*Problem to solve*
Locate every line in the records below that holds the word "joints" and return each one.

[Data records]
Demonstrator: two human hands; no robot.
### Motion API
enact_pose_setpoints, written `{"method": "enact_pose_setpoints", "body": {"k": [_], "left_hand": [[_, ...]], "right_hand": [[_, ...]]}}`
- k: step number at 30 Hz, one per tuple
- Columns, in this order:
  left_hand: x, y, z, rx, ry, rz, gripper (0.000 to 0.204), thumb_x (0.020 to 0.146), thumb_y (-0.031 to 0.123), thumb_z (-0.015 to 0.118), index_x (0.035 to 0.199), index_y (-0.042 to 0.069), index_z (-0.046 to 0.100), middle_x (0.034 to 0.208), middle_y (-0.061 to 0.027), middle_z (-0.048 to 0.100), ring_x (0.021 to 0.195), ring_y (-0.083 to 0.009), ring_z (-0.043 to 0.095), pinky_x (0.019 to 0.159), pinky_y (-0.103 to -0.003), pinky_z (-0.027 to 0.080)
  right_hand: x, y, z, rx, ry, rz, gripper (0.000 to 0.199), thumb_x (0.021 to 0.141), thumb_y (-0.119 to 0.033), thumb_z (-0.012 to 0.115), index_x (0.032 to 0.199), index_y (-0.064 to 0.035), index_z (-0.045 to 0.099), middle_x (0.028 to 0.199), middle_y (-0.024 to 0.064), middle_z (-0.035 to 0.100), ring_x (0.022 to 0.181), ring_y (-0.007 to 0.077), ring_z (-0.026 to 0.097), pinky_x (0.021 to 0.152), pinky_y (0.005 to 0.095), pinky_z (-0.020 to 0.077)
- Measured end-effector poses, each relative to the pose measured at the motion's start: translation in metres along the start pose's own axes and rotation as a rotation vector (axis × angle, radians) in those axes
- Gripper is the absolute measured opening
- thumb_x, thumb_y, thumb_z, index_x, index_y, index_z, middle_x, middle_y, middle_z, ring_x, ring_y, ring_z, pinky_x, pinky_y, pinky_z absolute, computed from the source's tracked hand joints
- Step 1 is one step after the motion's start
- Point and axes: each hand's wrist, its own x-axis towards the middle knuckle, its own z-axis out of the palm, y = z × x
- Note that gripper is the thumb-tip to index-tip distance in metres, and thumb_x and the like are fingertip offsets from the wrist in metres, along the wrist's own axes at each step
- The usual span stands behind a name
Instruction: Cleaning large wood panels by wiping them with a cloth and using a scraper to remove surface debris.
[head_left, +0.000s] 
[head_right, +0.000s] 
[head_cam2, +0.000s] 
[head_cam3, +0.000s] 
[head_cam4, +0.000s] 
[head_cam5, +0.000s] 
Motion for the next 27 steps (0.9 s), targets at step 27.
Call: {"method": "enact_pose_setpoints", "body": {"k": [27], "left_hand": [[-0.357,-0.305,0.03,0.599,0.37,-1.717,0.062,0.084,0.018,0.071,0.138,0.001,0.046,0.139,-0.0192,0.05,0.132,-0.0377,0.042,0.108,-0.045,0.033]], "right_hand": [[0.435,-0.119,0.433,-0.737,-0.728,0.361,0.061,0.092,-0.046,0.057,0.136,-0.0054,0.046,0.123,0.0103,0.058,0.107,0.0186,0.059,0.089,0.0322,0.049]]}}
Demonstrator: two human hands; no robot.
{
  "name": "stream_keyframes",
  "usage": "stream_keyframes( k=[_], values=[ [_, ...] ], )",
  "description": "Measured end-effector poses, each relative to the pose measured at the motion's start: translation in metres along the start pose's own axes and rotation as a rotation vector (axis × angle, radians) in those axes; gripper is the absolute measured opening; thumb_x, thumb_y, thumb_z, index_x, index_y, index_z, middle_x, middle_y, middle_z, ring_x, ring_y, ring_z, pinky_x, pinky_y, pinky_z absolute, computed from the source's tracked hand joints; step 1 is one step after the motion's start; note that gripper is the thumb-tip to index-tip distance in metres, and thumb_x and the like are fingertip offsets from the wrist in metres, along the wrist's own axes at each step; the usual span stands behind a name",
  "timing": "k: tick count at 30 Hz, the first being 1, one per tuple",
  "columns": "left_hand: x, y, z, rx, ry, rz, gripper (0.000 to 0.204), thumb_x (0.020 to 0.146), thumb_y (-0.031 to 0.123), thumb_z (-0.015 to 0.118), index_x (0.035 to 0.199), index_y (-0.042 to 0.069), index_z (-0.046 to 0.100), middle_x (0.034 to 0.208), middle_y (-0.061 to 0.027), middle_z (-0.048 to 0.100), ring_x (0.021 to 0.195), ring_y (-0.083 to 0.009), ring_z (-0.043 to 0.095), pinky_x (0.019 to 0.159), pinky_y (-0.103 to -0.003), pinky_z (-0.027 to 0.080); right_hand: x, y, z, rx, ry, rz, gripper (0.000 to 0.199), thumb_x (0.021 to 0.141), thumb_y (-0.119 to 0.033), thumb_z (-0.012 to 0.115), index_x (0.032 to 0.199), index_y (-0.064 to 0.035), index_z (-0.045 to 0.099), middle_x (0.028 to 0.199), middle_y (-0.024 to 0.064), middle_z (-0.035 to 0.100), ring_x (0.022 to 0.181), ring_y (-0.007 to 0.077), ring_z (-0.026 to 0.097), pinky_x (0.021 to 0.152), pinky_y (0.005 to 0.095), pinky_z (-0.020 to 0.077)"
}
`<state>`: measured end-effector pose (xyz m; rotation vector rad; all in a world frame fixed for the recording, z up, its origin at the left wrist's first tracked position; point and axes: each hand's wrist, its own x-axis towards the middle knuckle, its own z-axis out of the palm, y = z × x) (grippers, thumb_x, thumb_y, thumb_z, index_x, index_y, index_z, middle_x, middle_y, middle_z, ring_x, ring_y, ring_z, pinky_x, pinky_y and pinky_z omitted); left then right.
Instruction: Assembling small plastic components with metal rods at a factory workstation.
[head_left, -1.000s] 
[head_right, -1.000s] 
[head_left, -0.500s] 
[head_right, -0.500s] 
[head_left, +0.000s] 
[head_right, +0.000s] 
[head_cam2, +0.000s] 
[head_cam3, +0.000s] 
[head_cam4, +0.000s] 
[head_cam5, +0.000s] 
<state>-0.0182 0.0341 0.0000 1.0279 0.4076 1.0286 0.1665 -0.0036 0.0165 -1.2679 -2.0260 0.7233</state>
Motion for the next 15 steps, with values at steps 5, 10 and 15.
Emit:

*Result of the exercise*
- thumb_x, thumb_y, thumb_z, index_x, index_y, index_z, middle_x, middle_y, middle_z, ring_x, ring_y, ring_z, pinky_x, pinky_y, pinky_z absolute, computed from the source's tracked hand joints
  "description": "Measured end-effector poses, each relative to the pose measured at the motion's start: translation in metres along the start pose's own axes and rotation as a rotation vector (axis × angle, radians) in those axes; gripper is the absolute measured opening; thumb_x, thumb_y, thumb_z, index_x, index_y, index_z, middle_x, middle_y, middle_z, ring_x, ring_y, ring_z, pinky_x, pinky_y, pinky_z absolute, computed from the source's tracked hand joints; step 1 is one step after the motion's start; note that gripper is the thumb-tip to index-tip distance in metres, and thumb_x and the like are fingertip offsets from the wrist in metres, along the wrist's own axes at each step; the usual span stands behind a name",

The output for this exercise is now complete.